Baru kali ini saya merasakan kembali, setelah bertahun-tahun. Tahun? Ya. Rasa apa? Rasa nikmat yang sesungguhnya dari membaca. Tanpa harus ‘rusak’ karena saya penasaran dan bolak-balik dari halaman belakang-depan-tengah-agak belakang-kata pengantar-depan-dst. Tak goyah dengan berbagai interupsi. Menikmati setiap jalinan kata, yang sungguh amat sangat sederhana dan begitu mudah dicerna.
Buku yang tidak sengaja saya temukan di Gramedia 3 hari lalu ini, membuat saya seperti tersihir. Membacanya sejak jam 23.00 sampai jam 01.00, di saat hujan mulai mereda, sembari mendengarkan winamp yang ‘tidak terdengar’.
Cokelat selalu eye catching bagi saya. Begitu pula dengan novel dengan cap Best Seller ini. Sungguh begitu terlihat ‘Lezat’.
“Mowwning, Ibuuu!”
“Tapi, kelincinya nggak punya ayah dan ibu…”
“Nggak mau sama Ibu. Nggak mau sama Ibu. Nggak. Mau. Sama. Ibu!” Razsya berteriak tanpa henti.
“Pak Kyai, pak Kyai.” Tak kuasa Hannah bersenandung geli. Betapa senangnya ia menggoda Wigra yang hatinya seputih kapas dan mampu menggerakkan dirinya untuk juga merengkuh kapas itu sedikit demi sedikit.
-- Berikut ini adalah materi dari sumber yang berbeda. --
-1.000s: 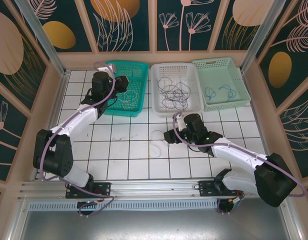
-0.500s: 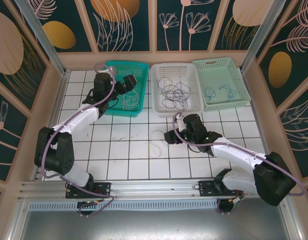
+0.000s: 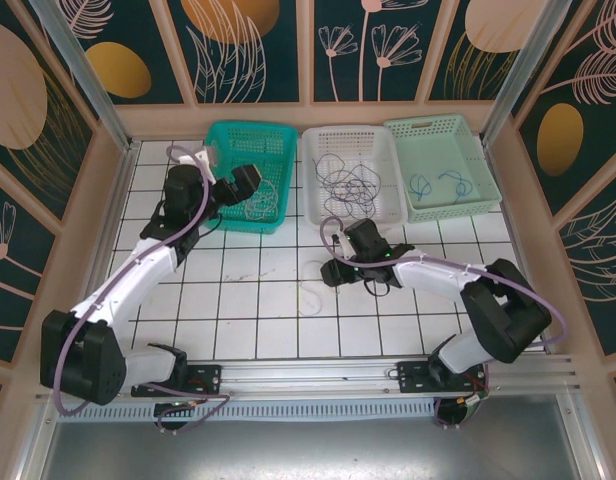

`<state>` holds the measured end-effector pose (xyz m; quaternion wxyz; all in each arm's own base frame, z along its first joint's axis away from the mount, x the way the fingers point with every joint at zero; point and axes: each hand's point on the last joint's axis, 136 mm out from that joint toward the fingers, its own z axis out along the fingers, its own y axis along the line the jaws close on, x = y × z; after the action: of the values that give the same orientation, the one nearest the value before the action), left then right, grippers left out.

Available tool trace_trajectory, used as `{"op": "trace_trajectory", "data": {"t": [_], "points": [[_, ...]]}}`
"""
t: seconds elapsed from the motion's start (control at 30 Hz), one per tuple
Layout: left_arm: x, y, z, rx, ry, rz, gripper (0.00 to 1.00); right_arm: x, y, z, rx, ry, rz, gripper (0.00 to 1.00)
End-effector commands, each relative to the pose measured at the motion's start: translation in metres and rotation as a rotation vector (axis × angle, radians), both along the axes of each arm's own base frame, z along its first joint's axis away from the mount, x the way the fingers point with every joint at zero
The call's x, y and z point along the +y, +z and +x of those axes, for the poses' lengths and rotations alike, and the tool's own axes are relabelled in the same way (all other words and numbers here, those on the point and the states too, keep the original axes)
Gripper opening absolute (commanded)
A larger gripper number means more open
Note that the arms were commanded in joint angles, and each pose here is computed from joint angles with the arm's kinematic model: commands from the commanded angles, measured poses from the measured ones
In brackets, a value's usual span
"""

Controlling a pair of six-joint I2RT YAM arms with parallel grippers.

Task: Untangle the cables

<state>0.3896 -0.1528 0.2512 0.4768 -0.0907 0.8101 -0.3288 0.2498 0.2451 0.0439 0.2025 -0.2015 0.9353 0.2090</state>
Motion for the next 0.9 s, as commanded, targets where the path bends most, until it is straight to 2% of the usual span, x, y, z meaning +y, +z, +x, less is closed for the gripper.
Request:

Wigra berbisik di telinganya. “You have earned it, Han. You finally earned it.”
Seperti Cokelat, ada manis, ada pahit, terkadang sangat manis, terkadang pahitnya lebih dominan. Sesekali ada gerenjel. Wow! Ada mete, almond, kismis di sana. Sesekali terasa tercium aroma susu. Pernah juga terasa hangat dan pedas, seperti cokelat monggo rasa jahe dan cabe. Ada yang sangaaaatttt murah dan mudah di dapat. Hemmm… tentu saja kita semua tahu, bahwa ada juga cokelat yang sangaatttt mahal dan begitu sulit dijangkau.
Warnanya pun begitu. Ada yang begitu gelap, hitam. Ada cokelat susu, ada cokelat muda. Sampai ada yang berwarna putih.
Begitulah yang tergambar. Seperti gambar kehidupan kita sehari-hari, menempel rapat.